## DESCRIPTION OF THE TASK
For this exercise, return all the data exactly as it stands.

## DATA SEGMENT
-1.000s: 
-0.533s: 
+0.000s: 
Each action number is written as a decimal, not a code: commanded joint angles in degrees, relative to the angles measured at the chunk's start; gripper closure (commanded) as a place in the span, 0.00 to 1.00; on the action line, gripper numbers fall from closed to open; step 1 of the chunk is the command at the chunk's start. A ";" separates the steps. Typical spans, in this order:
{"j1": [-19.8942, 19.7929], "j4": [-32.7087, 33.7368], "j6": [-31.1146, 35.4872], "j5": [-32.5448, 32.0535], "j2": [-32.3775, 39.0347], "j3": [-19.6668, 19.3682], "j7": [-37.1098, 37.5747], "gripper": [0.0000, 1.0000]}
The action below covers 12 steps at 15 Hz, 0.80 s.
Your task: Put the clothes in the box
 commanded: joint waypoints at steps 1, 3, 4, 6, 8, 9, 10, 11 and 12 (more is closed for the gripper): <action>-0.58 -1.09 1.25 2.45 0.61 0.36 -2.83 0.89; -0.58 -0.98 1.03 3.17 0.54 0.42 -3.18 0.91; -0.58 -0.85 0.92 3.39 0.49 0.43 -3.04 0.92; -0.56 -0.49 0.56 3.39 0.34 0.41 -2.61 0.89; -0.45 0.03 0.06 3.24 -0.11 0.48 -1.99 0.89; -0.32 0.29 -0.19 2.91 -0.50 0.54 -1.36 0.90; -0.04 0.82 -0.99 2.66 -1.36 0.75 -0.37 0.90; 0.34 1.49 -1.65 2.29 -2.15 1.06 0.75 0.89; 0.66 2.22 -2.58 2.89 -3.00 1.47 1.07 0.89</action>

## SOLUTION FOR THIS PROBLEM
-1.000s: 
-0.533s: 
+0.000s: 
Each action number is written as a decimal, not a code: commanded joint angles in degrees, relative to the angles measured at the chunk's start; gripper closure (commanded) as a place in the span, 0.00 to 1.00; on the action line, gripper numbers fall from closed to open; step 1 of the chunk is the command at the chunk's start. A ";" separates the steps. Typical spans, in this order:
{"j1": [-19.8942, 19.7929], "j4": [-32.7087, 33.7368], "j6": [-31.1146, 35.4872], "j5": [-32.5448, 32.0535], "j2": [-32.3775, 39.0347], "j3": [-19.6668, 19.3682], "j7": [-37.1098, 37.5747], "gripper": [0.0000, 1.0000]}
The action below covers 12 steps at 15 Hz, 0.80 s.
Your task: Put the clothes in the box
 commanded: joint waypoints at steps 1, 3, 4, 6, 8, 9, 10, 11 and 12 (more is closed for the gripper): <action>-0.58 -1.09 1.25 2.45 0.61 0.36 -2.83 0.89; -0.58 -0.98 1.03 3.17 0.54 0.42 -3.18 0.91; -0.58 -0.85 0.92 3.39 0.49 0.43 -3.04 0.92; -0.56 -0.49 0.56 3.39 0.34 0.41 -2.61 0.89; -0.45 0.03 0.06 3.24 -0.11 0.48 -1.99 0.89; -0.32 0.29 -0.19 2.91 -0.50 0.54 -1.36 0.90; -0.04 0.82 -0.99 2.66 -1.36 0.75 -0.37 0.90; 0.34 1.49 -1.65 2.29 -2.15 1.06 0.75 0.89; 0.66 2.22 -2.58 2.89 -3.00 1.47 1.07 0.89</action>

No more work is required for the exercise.